XMLParser配置

发布时间：2024年01月15日

概要

python-docx中的oxml包用于加载、处理、序列化ElementTree节点元素。例如，docx包内的xml文档都可以被加载为ElementTree。基于包内的xml文件创建ElementTree时，oxml库依赖XMLParser——定义于lxml.etree模块。

配置XMLParser需注意：1.遵循 Office XML 中命名空间的标准规范；2.将omxl中自定义的元素类对象注册到Office XML 中命名空间下。这样在使用XMLParser创建Element节点时，才会创建符合要求的元素节点对象。
?

XML Namespace¹

XML中的命名空间是为了解决元素重命名的问题。在XML中命名空间使用URI：

Definition: An XML namespace is identified by a URI reference

命名空间与元素本地名称组成限定性名称，限定性名称在一个命名空间内应具有唯一性，限定性命名一般遵守{namespace_uri}%s格式：

Definition: A qualified name is a name subject to namespace interpretation.

虽然限定性名称可以解决重命名问题，但是由于命名空间一般冗长，在实际使用中，一般使用命名空间前缀替换命名空间，并声明命名空间。声明命名空间，一般通过元素特殊属性xmlns进行声明，基本语法为xmlns:前缀=命名空间。经过声明后，可使用namespace_prefix:tag的方式标识元素名。注意，通过此种方式命名空间声明的范围，包含该元素的所有子节点元素。²
?

lxml.etree.XMLParser

XMLParser用于解析XML字符串，从XML字符串中创建ElementTree，并返回root节点元素。

# the code bellow origin from docx.oxml.parser.py module
from typing import cast

oxml_parser = etree.XMLParser(remove_blank_text=True, resolve_entities=False)

def parse_xml(xml: str) -> "BaseOxmlElement":
    """Root lxml element obtained by parsing XML character string `xml`.

    The custom parser is used, so custom element classes are produced for elements in
    `xml` that have them.
    """
    return cast("BaseOxmlElement", etree.fromstring(xml, oxml_parser))
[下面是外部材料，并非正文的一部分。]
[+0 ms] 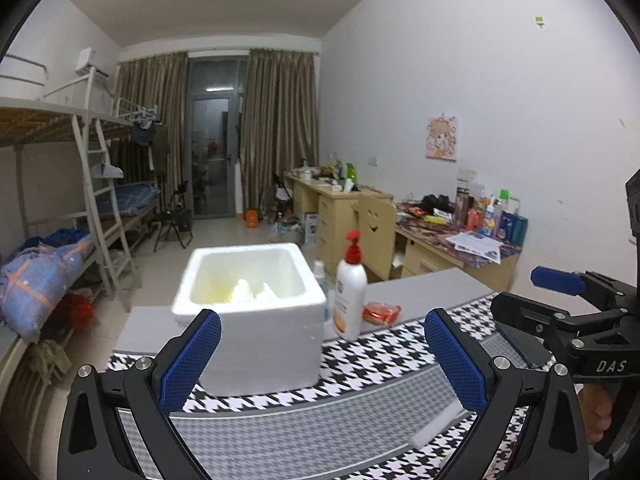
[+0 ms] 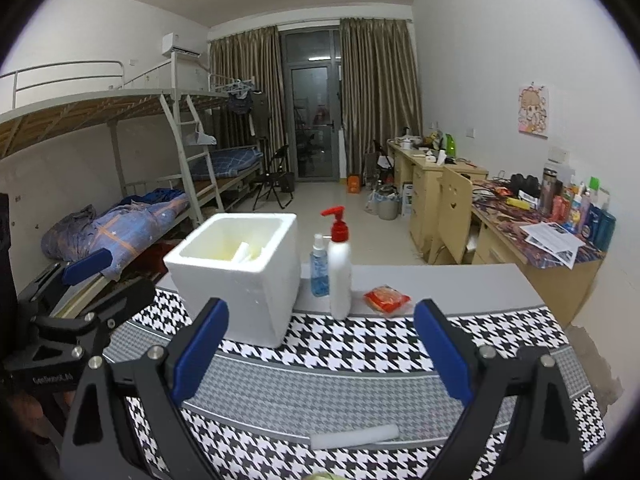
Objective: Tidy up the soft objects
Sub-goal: 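Withdraw both tools from the foam box back over the table, then move the left tool to the white foam roller and close on it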
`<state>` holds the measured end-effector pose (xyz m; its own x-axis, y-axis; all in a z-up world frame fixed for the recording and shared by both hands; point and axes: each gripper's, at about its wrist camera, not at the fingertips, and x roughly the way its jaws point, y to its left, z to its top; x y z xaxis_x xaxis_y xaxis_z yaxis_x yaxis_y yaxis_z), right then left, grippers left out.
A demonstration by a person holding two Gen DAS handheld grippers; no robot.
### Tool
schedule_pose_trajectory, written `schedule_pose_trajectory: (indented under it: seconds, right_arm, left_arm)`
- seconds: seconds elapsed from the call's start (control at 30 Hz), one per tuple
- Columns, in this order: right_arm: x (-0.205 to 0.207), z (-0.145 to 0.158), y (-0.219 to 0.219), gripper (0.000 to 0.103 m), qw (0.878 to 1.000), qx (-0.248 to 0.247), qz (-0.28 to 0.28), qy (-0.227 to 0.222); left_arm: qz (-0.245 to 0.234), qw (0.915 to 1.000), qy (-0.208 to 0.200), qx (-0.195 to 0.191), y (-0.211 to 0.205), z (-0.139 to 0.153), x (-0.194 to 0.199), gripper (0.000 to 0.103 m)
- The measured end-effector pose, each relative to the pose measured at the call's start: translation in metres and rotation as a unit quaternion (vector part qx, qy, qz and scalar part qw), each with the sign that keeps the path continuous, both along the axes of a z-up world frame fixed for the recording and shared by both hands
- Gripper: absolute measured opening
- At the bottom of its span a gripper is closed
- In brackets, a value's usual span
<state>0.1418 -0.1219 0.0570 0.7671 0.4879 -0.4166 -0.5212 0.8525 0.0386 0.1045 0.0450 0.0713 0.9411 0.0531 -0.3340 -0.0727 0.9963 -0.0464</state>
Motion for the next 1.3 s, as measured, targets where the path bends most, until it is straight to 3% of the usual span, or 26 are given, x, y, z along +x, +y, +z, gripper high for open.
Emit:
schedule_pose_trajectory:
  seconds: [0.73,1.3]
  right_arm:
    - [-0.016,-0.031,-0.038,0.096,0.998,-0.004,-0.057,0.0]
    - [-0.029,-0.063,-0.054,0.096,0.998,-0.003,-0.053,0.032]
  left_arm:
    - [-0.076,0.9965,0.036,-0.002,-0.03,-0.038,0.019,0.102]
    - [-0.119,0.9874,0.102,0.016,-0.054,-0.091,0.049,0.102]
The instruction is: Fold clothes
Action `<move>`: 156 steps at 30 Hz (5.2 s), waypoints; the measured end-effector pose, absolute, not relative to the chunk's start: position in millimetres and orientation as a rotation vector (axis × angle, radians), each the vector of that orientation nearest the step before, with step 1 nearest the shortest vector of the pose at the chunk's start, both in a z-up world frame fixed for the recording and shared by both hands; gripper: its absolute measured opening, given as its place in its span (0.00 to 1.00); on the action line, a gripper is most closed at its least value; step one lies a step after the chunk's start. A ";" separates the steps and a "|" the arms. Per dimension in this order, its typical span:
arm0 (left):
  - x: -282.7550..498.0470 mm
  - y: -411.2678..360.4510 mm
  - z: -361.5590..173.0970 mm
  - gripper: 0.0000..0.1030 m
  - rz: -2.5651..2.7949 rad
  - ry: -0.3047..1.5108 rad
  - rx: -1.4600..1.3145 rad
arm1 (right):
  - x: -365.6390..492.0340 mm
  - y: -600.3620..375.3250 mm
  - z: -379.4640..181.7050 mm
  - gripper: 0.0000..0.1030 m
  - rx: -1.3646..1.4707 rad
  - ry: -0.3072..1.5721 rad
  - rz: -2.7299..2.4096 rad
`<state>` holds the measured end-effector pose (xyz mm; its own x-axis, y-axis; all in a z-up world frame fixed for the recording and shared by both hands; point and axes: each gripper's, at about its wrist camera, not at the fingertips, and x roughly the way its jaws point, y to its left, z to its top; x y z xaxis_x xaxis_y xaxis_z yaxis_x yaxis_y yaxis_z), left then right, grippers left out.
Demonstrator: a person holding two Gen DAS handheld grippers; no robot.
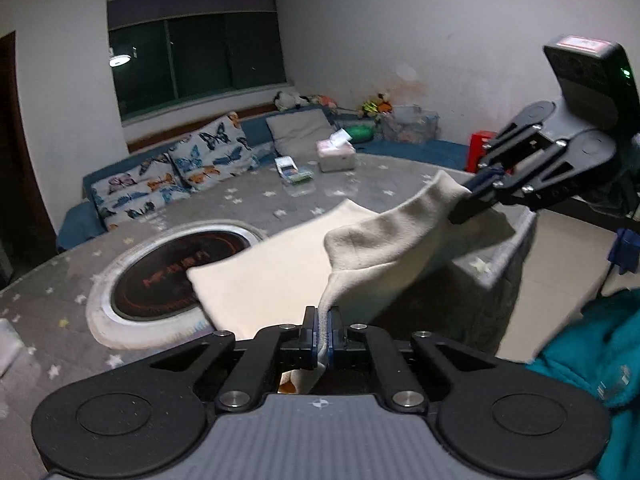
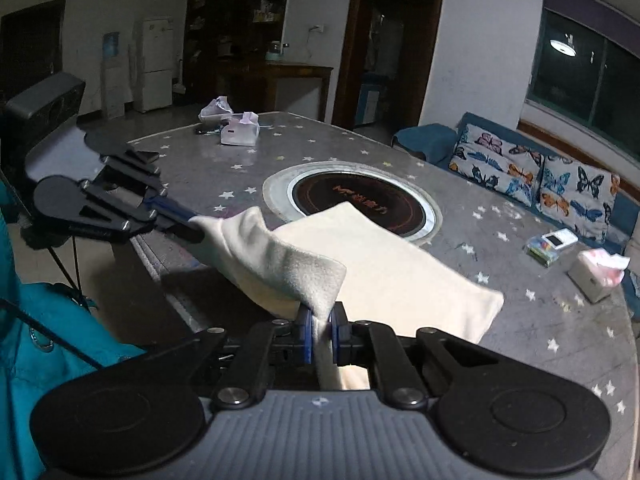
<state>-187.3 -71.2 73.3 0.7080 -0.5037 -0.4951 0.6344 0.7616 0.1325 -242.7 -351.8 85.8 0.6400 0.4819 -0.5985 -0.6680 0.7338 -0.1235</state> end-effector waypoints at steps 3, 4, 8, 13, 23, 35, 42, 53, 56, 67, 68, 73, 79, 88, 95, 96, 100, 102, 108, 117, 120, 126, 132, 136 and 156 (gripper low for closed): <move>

实例化解析器中的“remove_blank_text”是指删除空文本节点，“resolve_entities”是指将实体对象转换为文本表示。XMLParser有两个方法需要留意。parse_xml中的cast函数将etree返回的元素节点映射为BaseOxmlElement类型。

# excute `help(etree.XMLParser)` in python  console
def set_element_class_lookup(self, lookup=None):
	"""Set a lookup scheme for element classes generated from this parser."""
	...

def makeelement(self, _tag, attrib, nsmap, **_extra):
	"""Creates a new element associated with this parser."
	...

set_element_class_lookup为解析器设置元素类的检索模式。makeelement方法基于解析器、元素类的tag、属性及命名空间映射创建一个元素节点。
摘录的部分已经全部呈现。